The idealized homosexual androphile [preferentially attracted to men] shows slight arousal to prepubescent boys, medium arousal to pubescent boys, and maximum arousal to adult males. The idealized homosexual pedophile exhibits the reverse pattern: slight arousal to men, medium arousal to pubescent boys, and maximum arousal to prepubescent boys. The results of this study appear applicable to those preferentially attracted to females. This suggests that aversion to adults is not a factor in pedophilia. The data also do not support the theories that pedophilia is due to fixation at an immature stage of development, to an inability to relate to women, to mental retardation, or to senility. 15 Other studies are "consistent with previous findings in failing to discover any obvious links between pedophilia and aggressive or psychotic symptoms. The majority of pedophiles, however socially inappropriate, seem to be gentle and rational".16 One well-conducted study was unable to find any particular personality profile for pedophiles.
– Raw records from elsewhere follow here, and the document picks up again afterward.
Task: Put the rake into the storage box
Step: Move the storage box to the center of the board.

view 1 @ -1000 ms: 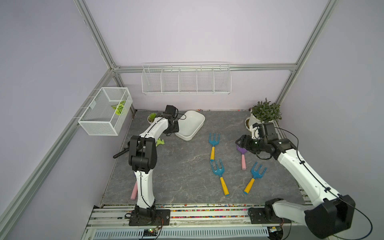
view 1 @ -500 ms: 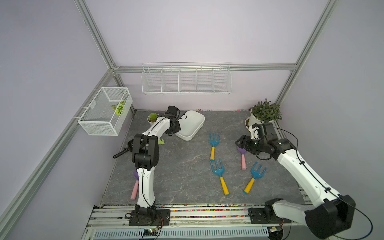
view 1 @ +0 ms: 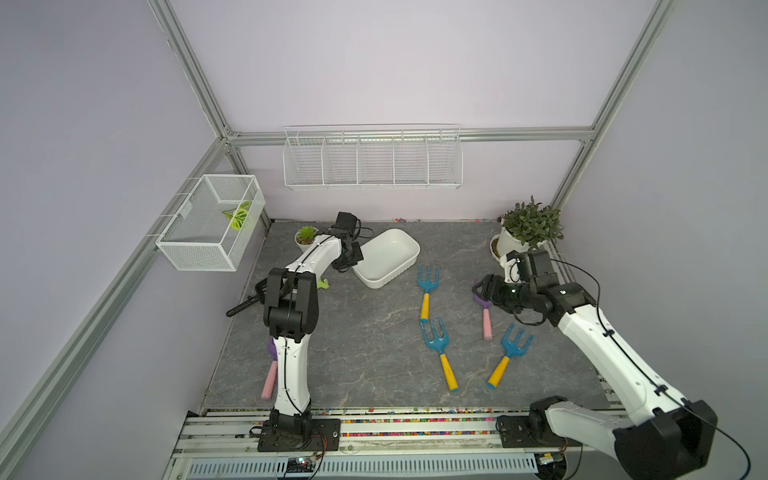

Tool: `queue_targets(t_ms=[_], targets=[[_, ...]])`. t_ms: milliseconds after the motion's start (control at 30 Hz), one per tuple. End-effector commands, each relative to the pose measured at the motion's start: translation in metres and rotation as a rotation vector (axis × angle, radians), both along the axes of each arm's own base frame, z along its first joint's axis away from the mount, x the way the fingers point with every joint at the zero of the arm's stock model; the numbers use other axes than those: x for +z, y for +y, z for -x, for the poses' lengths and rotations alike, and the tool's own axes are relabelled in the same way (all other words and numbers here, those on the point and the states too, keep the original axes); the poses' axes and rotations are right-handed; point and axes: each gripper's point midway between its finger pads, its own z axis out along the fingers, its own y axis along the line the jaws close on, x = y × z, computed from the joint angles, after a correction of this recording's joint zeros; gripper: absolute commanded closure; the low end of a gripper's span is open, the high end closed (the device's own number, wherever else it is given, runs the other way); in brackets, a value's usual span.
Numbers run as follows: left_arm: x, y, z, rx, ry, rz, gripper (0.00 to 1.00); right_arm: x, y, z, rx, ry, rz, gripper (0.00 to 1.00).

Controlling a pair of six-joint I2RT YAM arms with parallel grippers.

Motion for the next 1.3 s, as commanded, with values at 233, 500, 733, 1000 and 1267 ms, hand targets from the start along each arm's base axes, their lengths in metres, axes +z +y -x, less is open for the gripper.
queue_targets(t_ms=[233, 500, 733, 1000, 1267], targets=[[0.034, 0.008, 0.051, 0.087, 0.01, 0.061, 1.0, 0.001, -0.001, 0.018, -0.004, -0.018, -0.008, 0.35], [0.038, 0.018, 0.122, 0.265, 0.038, 0.18, 1.0, -0.005, 0.011, 0.028, 0.046, 0.018, 0.052, 0.37], [0.026, 0.015, 0.197, 0.501, 0.038, 0.316, 1.0, -0.013, 0.041, 0.032, 0.127, 0.052, 0.066, 0.37], [0.044, 0.015, 0.24, 0.718, -0.037, 0.385, 1.0, -0.024, 0.059, 0.043, 0.172, 0.09, 0.08, 0.38], [0.028, -0.003, 0.26, 0.902, 0.018, 0.469, 1.0, -0.032, 0.05, 0.055, 0.159, 0.109, 0.097, 0.38]])
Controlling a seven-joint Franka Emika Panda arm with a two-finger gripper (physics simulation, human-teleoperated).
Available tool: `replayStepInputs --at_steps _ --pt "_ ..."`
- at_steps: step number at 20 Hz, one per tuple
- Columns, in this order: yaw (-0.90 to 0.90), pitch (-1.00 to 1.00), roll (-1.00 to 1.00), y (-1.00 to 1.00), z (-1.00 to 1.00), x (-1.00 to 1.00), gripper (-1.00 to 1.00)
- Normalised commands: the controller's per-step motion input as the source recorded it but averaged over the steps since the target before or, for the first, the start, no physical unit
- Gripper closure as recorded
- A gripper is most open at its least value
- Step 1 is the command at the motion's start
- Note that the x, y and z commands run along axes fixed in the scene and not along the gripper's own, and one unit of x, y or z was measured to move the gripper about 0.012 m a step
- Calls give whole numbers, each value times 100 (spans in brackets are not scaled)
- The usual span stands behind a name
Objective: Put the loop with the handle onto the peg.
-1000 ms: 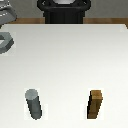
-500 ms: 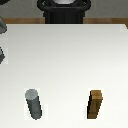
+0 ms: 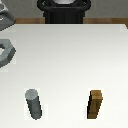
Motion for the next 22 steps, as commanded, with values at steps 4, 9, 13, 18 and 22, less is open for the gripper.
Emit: replayStepInputs --at_steps 4,9,13,18,22 --pt "0 0 0 100 0 0 100" --pt "0 0 0 100 0 0 100" --pt "0 0 0 50 0 4 100" --pt "0 0 0 0 0 80 100" --pt "0 0 0 0 0 100 100"
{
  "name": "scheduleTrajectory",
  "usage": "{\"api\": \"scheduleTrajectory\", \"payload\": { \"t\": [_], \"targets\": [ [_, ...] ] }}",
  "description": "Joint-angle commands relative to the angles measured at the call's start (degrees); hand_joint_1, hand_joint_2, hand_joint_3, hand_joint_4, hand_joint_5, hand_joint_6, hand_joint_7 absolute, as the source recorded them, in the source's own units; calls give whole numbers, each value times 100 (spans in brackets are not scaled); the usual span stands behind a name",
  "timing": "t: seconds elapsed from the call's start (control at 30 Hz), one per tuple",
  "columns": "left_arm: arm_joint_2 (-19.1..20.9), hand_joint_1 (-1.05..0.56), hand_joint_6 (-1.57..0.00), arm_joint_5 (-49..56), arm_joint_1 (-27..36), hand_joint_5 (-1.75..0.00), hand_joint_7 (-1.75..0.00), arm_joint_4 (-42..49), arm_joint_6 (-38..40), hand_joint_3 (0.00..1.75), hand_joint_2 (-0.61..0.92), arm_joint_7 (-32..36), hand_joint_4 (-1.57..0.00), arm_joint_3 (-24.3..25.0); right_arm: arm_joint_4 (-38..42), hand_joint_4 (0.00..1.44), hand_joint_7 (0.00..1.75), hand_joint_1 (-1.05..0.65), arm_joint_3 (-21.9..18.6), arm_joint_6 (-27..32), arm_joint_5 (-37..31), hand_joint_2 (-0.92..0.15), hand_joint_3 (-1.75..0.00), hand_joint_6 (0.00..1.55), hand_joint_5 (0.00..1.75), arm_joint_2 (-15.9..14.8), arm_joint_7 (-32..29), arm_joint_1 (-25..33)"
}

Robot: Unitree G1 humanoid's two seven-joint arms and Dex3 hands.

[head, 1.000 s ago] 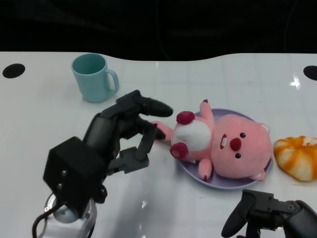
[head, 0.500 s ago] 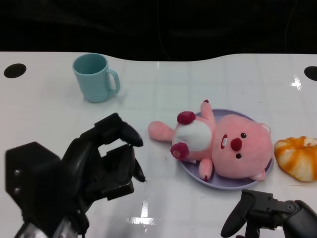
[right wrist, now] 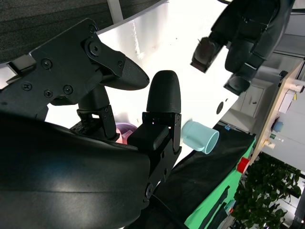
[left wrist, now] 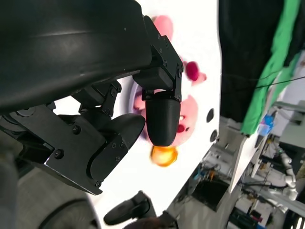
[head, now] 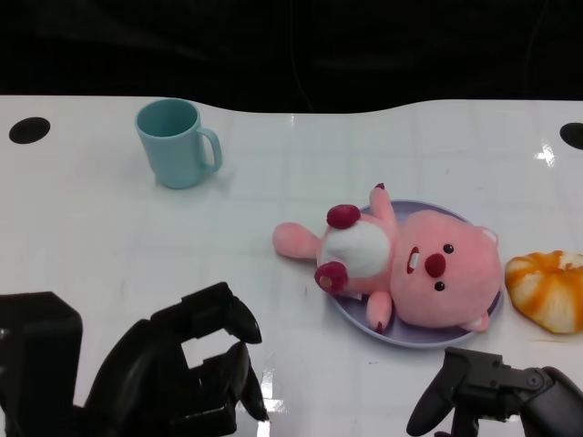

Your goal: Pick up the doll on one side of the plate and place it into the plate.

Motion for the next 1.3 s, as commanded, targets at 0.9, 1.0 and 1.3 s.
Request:
{"api": "scheduleTrajectory", "payload": {
  "t": [0.9, 1.0, 1.3],
  "targets": [
    [308, -16, -64, -208, -28, -175, -162, 597, -34, 136, 43, -574, -77, 86, -373, 68, 124, -12, -310, 1, 172, -54, -107, 63, 163, -157, 99, 306],
    [317, -16, -64, -196, -38, -175, -162, 628, -65, 135, 43, -587, -77, 80, -385, 68, 124, -12, -292, 60, 204, -53, -108, 63, 164, -139, 105, 290],
    [344, -16, -63, -160, -46, -175, -162, 678, -148, 136, 44, -606, -76, 58, -399, 68, 126, -10, -259, 74, 172, -51, -112, 64, 164, -128, 93, 257]
  ]
}}
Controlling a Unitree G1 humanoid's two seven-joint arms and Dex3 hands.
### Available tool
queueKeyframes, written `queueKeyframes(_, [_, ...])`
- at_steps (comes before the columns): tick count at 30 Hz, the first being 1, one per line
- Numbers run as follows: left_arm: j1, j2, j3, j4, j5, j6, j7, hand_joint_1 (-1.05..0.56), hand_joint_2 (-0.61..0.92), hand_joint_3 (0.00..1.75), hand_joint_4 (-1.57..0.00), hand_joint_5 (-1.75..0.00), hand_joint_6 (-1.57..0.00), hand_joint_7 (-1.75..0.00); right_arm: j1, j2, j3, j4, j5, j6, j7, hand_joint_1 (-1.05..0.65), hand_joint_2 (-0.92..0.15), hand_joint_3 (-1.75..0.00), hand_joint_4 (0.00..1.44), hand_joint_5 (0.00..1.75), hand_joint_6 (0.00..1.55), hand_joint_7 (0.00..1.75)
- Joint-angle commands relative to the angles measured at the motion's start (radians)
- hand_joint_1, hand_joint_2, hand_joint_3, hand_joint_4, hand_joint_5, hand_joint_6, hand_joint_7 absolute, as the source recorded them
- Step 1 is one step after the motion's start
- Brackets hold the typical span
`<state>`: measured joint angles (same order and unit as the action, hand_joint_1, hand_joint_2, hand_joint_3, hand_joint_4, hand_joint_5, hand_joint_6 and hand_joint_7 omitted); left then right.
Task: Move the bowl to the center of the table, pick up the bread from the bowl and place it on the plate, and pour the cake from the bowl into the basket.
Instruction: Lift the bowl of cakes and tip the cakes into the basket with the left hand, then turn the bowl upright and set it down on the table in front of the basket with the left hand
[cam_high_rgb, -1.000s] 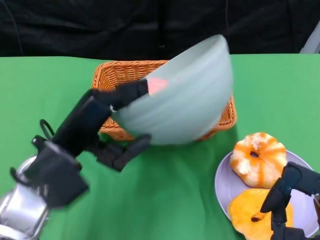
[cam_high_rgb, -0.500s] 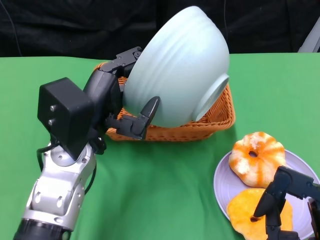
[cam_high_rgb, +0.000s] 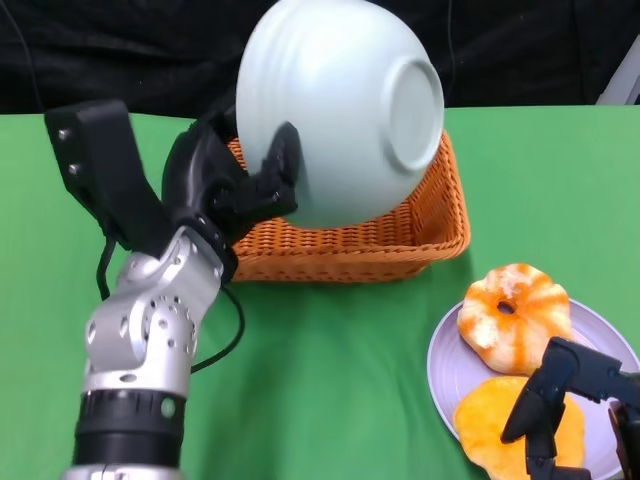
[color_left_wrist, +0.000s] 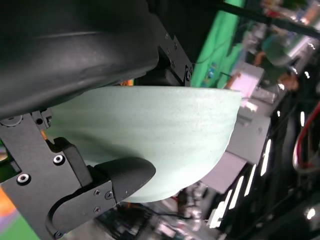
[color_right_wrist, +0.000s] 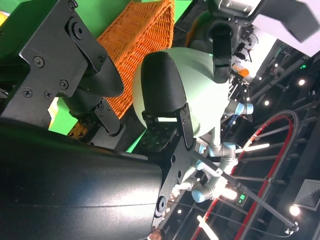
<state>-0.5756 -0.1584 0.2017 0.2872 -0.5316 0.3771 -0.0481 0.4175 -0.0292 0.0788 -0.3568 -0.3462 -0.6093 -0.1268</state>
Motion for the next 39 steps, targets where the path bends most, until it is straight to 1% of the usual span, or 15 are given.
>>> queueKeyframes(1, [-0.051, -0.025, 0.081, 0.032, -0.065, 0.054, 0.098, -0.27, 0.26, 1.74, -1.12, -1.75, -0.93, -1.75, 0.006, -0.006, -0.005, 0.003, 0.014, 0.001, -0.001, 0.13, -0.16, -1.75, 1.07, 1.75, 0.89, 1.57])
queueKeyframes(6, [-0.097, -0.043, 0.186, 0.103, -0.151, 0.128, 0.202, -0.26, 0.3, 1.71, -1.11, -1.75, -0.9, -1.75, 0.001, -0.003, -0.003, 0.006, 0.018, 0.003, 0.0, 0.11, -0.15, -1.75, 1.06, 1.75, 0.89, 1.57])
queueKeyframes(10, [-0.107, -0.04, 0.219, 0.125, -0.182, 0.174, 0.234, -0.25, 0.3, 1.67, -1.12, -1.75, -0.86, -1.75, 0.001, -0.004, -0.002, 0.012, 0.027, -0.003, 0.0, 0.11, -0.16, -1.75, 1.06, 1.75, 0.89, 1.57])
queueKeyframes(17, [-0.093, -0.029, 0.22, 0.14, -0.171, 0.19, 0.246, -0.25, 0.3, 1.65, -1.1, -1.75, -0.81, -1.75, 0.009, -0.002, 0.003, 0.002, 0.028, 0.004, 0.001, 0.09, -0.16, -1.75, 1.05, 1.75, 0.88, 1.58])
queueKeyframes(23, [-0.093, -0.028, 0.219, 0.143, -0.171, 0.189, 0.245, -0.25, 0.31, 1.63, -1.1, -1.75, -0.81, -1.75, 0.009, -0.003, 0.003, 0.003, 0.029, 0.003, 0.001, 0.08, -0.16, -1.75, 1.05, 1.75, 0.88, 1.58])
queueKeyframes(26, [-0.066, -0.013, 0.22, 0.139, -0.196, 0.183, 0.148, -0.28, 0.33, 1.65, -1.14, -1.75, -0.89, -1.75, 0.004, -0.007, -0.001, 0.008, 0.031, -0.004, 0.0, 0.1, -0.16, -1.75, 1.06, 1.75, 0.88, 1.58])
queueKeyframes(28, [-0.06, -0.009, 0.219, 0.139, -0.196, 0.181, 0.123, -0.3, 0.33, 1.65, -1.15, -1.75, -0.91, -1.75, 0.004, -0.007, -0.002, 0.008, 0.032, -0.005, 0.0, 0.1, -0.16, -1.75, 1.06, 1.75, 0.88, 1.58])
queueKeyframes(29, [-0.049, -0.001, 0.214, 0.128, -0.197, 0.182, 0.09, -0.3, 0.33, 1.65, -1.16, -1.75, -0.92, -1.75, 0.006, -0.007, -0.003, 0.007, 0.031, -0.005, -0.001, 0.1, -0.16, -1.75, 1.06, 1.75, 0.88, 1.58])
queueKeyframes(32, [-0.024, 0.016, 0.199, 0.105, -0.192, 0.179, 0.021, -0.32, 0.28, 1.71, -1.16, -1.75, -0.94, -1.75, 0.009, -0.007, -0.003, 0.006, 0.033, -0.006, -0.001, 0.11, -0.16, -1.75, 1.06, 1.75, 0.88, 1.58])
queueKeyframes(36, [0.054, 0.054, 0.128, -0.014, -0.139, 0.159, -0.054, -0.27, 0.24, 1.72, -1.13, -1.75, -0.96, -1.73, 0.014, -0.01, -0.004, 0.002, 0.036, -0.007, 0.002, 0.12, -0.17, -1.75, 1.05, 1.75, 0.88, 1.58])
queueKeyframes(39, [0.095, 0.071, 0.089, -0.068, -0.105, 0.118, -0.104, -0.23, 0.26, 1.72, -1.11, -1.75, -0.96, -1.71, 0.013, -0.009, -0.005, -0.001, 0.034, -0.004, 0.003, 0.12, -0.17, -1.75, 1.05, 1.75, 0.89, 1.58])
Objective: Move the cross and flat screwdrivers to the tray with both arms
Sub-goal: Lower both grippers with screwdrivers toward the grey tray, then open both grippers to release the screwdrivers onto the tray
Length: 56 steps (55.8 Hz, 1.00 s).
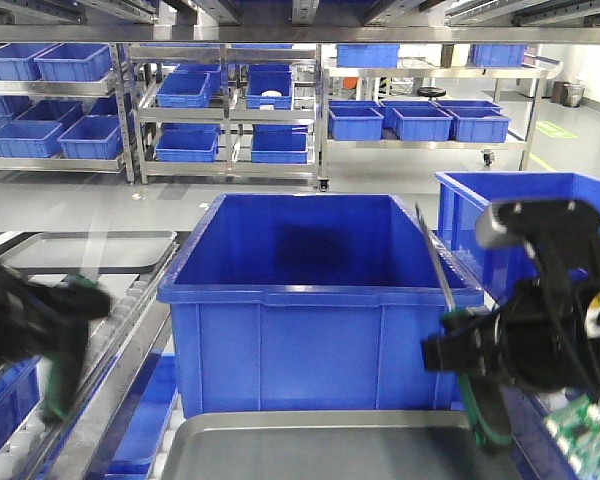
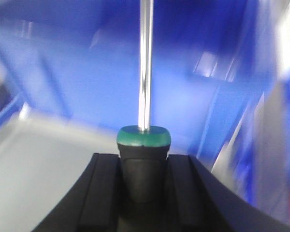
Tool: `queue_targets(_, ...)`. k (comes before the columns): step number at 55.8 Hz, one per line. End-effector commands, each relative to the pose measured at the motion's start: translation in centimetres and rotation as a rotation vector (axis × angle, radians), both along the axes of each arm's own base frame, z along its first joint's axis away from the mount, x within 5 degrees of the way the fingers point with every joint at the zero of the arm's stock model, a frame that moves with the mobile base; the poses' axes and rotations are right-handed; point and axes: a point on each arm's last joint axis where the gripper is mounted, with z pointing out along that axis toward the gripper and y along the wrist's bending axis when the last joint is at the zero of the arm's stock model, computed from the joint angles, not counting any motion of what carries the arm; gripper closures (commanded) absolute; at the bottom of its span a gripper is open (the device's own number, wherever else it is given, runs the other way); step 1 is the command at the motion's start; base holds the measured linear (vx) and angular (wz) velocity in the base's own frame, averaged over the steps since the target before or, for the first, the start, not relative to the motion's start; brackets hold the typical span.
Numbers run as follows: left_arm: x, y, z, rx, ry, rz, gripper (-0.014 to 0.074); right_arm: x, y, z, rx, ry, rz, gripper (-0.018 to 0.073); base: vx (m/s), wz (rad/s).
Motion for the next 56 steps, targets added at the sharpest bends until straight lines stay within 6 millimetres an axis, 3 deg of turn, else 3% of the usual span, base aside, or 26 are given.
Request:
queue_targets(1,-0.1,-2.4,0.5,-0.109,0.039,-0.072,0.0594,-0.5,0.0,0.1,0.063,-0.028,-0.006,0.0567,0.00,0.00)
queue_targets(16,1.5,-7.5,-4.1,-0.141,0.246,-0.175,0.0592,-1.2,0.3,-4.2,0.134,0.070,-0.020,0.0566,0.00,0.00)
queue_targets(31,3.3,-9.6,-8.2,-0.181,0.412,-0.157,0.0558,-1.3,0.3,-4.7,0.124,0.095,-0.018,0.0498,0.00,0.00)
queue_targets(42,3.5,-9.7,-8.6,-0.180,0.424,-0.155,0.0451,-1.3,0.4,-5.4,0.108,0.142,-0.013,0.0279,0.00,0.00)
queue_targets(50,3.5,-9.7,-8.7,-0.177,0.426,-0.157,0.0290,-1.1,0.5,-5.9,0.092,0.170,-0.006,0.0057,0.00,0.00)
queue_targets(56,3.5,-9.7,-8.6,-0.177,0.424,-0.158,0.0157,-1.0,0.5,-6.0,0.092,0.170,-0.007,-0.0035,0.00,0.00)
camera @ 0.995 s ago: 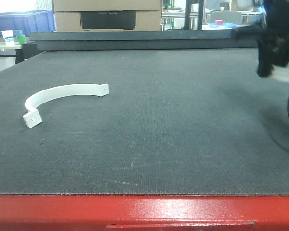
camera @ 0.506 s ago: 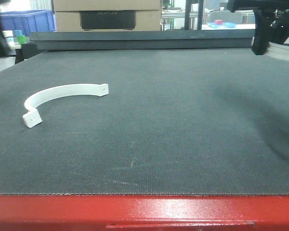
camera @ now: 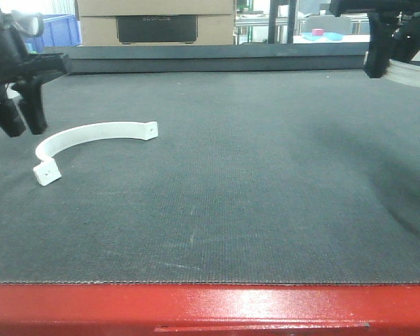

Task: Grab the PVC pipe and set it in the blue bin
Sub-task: 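Close both grippers on the clamp ends and lift them, then raise both held clamps above the table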

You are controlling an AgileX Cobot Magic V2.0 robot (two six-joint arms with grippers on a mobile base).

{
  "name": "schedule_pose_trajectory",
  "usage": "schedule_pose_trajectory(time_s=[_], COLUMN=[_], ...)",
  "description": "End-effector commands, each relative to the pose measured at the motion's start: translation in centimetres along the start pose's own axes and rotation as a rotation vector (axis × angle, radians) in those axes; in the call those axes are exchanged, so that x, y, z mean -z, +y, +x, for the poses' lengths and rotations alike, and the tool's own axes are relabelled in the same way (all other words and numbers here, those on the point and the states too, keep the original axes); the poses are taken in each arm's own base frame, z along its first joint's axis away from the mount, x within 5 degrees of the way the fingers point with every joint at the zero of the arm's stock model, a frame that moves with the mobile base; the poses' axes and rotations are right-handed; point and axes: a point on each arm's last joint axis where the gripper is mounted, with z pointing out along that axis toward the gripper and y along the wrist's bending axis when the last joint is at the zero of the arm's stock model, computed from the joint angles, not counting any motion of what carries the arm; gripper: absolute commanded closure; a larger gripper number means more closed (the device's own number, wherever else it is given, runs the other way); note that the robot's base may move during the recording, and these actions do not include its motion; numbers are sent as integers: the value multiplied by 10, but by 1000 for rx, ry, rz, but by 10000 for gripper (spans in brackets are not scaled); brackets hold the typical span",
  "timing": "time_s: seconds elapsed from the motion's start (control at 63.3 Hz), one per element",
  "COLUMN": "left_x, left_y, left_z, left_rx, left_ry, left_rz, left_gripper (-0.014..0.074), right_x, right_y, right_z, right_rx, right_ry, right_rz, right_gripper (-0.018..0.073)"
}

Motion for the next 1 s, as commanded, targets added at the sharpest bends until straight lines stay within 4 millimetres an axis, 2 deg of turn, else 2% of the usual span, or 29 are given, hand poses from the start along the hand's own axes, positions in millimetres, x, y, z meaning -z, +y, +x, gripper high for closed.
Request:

Even when characteristic traits are found, they may be due to society’s reactions rather than be causes or correlates of pedophilia. 17 Little clinically significant pathology is found among pedophiles in non-prison samples. 18

Studies claiming to show that pedophiles suffer from social inadequacy, low intelligence, excessive religiosity, narcissism, gender pathology, psychosexual immaturity, and aversion to women and adult sexuality are based on biased samples of child molesters who do not represent pedophiles in the general population, and many of whom are not actually pedophiles. 19, 20 (c) Minor Attraction Becomes Apparent in Puberty or Earlier, Like Attraction to Adults

Some authors have suggested an evolutionary basis for pedophilia, and the theory that minor-attraction is a condition deriving from intertwinement of the sexual attraction mechanism and the mechanism by which adults are drawn to protect and nurture children. Both Gaffney and Freund have documented heritability. Some qualities that pedophiles find attractive in children (e.g., vitality, playfulness, and clear complexion) are an important basis for attraction between adults and have evolutionary origins. 21 Homosexual–bisexual pedophiles have a later birth order (among brothers) than comparable heterosexual pedophiles, and this finding is very similar to birth order results among androphiles and gynephiles. 22

At puberty, some three percent of the male population becomes aware that they are minor-attracted. Medical research and clinical observations suggest that development of erotic gender preference precedes that of erotic age preference.

These researchers conclude that pedophilia is predetermined at least from early childhood. 23 In contrast to their peers, whose age of attraction (“AoA”) range, fairly represented by a bell curve with “uninhibited” behavior in a first ∑ of a few years of their chronological age, tracks their own chronological age throughout their life, the minor-attracted adolescent’s AoA is fixed throughout their life span.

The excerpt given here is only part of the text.